[[ Data provided open ]]

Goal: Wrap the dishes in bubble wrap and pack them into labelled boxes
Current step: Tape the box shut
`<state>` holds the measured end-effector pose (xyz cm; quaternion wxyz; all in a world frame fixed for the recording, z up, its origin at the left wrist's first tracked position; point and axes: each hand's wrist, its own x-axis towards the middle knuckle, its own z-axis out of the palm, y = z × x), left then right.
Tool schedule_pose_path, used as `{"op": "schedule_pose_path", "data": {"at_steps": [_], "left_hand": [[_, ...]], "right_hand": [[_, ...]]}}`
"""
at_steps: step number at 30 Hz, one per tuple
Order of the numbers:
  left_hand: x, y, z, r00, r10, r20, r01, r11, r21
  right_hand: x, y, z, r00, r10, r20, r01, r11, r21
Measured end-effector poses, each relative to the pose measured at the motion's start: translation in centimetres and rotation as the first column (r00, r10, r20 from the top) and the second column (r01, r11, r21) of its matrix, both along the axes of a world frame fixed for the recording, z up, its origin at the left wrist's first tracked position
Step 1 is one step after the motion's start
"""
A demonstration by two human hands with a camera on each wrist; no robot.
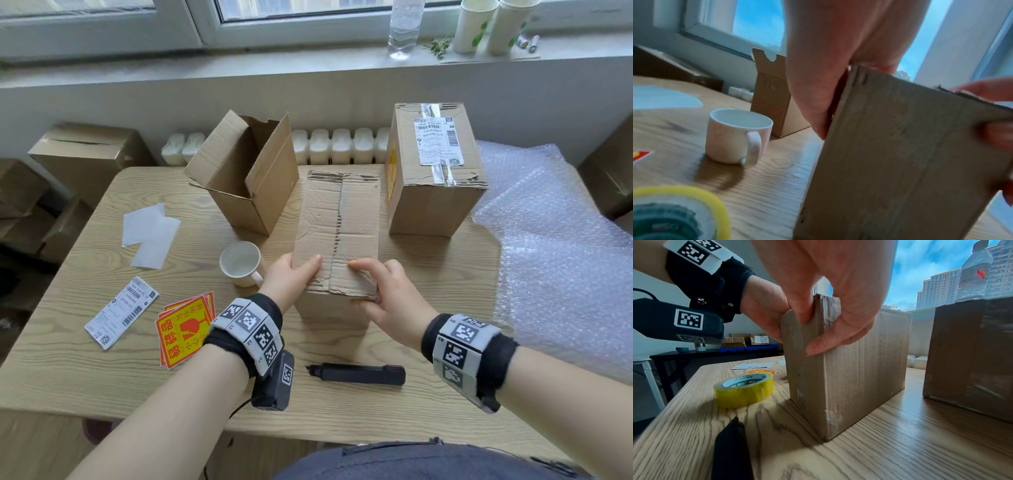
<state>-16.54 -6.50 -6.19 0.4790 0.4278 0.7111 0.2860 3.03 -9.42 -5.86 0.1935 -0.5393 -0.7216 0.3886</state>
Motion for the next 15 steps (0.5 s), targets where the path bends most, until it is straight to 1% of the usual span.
{"op": "schedule_pose_path", "data": {"at_steps": [2,4,6,7,9,11,12,15], "left_hand": [[0.0,-0.3,0.2,0.999,-0.031,-0.037,0.031,0.999,0.018],[-0.2,-0.2,0.5,0.999,-0.036,-0.017,0.037,0.999,0.029],[-0.2,0.0,0.6,0.999,-0.040,-0.031,0.041,0.999,0.027],[-0.2,0.1,0.4,0.998,-0.034,-0.057,0.035,0.999,0.026],[0.1,0.1,0.3,0.985,-0.008,-0.173,0.014,0.999,0.034],[0.7,-0.2,0.3,0.955,-0.010,-0.297,0.023,0.999,0.040],[1.0,-0.4,0.3,0.943,-0.015,-0.333,0.031,0.999,0.043],[1.2,-0.4,0.4,0.938,-0.018,-0.346,0.036,0.998,0.045]], "right_hand": [[-0.1,0.0,0.2,1.000,0.011,0.025,-0.011,1.000,0.001],[-0.3,0.2,0.3,0.998,0.031,0.051,-0.031,1.000,-0.004],[-0.3,0.5,0.5,0.996,0.045,0.081,-0.045,0.999,-0.007],[-0.3,0.7,0.6,0.994,0.049,0.094,-0.049,0.999,-0.006],[-0.3,0.8,0.9,0.990,0.058,0.128,-0.058,0.998,-0.005],[-0.3,0.8,1.2,0.985,0.065,0.160,-0.066,0.998,0.001],[-0.2,0.7,1.3,0.983,0.065,0.172,-0.067,0.998,0.003],[-0.3,0.5,1.2,0.980,0.068,0.187,-0.067,0.998,-0.015]]}}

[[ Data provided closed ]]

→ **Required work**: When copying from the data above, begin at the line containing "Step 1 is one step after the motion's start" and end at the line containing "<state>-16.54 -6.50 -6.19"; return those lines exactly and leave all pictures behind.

→ **Result of this exercise**:
Step 1 is one step after the motion's start
"""
A demonstration by two human hands with a camera on each wrist; no robot.
<state>-16.54 -6.50 -6.19 0.4790 0.4278 0.7111 0.2860 3.03 -9.42 -5.86 0.1935 -0.5393 -0.7216 0.3886</state>

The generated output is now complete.